◆ **Exercise brief**:
Every line below needs to be transcribed without alteration, and no image may be carried over.

◆ **Available data**:
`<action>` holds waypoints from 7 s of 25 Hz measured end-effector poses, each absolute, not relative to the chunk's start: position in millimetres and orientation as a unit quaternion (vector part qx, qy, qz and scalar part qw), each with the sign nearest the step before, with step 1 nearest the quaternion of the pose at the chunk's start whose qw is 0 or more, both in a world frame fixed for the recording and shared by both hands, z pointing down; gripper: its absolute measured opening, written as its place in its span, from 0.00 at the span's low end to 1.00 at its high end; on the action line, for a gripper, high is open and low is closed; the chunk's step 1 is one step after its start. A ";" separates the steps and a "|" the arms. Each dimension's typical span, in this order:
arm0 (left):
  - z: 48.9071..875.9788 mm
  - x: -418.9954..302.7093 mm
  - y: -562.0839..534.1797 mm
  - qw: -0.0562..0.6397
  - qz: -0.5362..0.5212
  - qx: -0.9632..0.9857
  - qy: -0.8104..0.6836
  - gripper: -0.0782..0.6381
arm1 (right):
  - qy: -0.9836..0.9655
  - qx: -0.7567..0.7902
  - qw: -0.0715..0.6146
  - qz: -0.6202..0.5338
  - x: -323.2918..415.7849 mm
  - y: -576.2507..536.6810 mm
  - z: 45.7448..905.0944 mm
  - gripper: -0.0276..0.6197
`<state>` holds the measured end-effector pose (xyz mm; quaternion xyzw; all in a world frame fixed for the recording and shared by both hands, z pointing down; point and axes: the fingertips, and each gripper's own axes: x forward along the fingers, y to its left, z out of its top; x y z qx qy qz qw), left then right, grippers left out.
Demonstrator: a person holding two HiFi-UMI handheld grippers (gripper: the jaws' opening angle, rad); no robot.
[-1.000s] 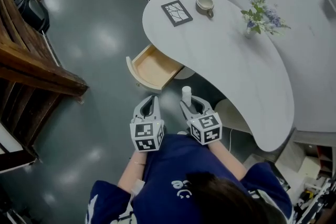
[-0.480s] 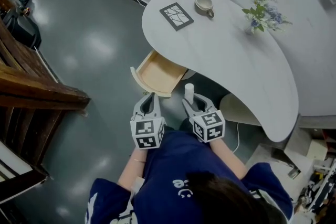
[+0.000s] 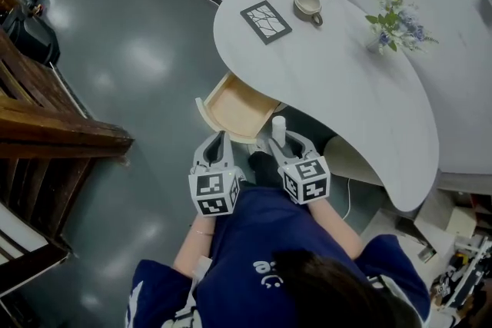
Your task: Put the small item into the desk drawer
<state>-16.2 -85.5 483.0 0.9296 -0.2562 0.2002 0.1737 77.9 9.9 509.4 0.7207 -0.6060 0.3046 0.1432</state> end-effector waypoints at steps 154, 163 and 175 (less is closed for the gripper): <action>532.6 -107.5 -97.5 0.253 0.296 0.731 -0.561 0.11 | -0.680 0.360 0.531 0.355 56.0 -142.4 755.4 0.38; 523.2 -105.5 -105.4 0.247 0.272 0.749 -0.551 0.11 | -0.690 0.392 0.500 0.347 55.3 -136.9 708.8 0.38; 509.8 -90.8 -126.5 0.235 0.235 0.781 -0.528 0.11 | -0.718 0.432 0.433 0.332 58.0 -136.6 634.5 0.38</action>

◆ **Solution to this task**:
`<action>` holds waypoints from 7 s of 25 Hz measured end-effector poses, each absolute, not relative to the chunk's start: position in millimetres and orientation as a unit quaternion (vector part qx, qy, qz and scalar part qw), each with the sign nearest the step before, with step 1 nearest the quaternion of the pose at the chunk's start whose qw is 0 or more, both in a world frame fixed for the recording and shared by both hands, z pointing down; gripper: its absolute measured opening, written as its place in its span, from 0.00 at the span's low end to 1.00 at its high end; on the action line, for a gripper, high is open and low is closed; the chunk's step 1 is one step after its start. A ";" separates the steps and a "|" the arms. Each dimension's typical span, in this order:
arm0 (left):
  - z: 48.9071..875.9788 mm
  - x: -418.9954..302.7093 mm
  - y: -562.0839..534.1797 mm
  - qw: -0.0562..0.6397
  - qz: -0.5362..0.5212
  - qx: -0.9632..0.9857
  - qy: -0.8104..0.6836
  - gripper: -0.0782..0.6381
arm1 (right):
  - qy: -0.9836..0.9655
  - qx: -0.7567..0.7902
  - qw: -0.0715..0.6146
  - qz: -0.6202..0.5338
  - x: -323.2918..415.7849 mm
  - y: -576.2507..536.6810 mm
  - z: 45.7448..905.0944 mm
  - gripper: -0.0276..0.6197
`<state>` holds the measured end-effector pose (xyz mm; quaternion xyzw; all in a world frame fixed for the recording and shared by both hands, z pointing down; point and axes: the fingertips, and each gripper's own axes: x forward along the fingers, y to its left, z out of its top; x y z qx qy qz qw), left then right, grippers left out.
Demonstrator: a person holding two HiFi-UMI handheld grippers (gripper: the jaws' opening angle, rad); no robot.
[-1.000s] 
[-0.480s] 
[+0.000s] 
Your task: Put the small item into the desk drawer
<state>-16.2 -85.5 483.0 0.9296 -0.2562 0.2002 0.1737 77.9 9.9 509.4 0.7207 -0.6060 0.3046 0.1432</state> end-effector waypoints at steps 154, 163 and 175 (less is closed for the gripper): <action>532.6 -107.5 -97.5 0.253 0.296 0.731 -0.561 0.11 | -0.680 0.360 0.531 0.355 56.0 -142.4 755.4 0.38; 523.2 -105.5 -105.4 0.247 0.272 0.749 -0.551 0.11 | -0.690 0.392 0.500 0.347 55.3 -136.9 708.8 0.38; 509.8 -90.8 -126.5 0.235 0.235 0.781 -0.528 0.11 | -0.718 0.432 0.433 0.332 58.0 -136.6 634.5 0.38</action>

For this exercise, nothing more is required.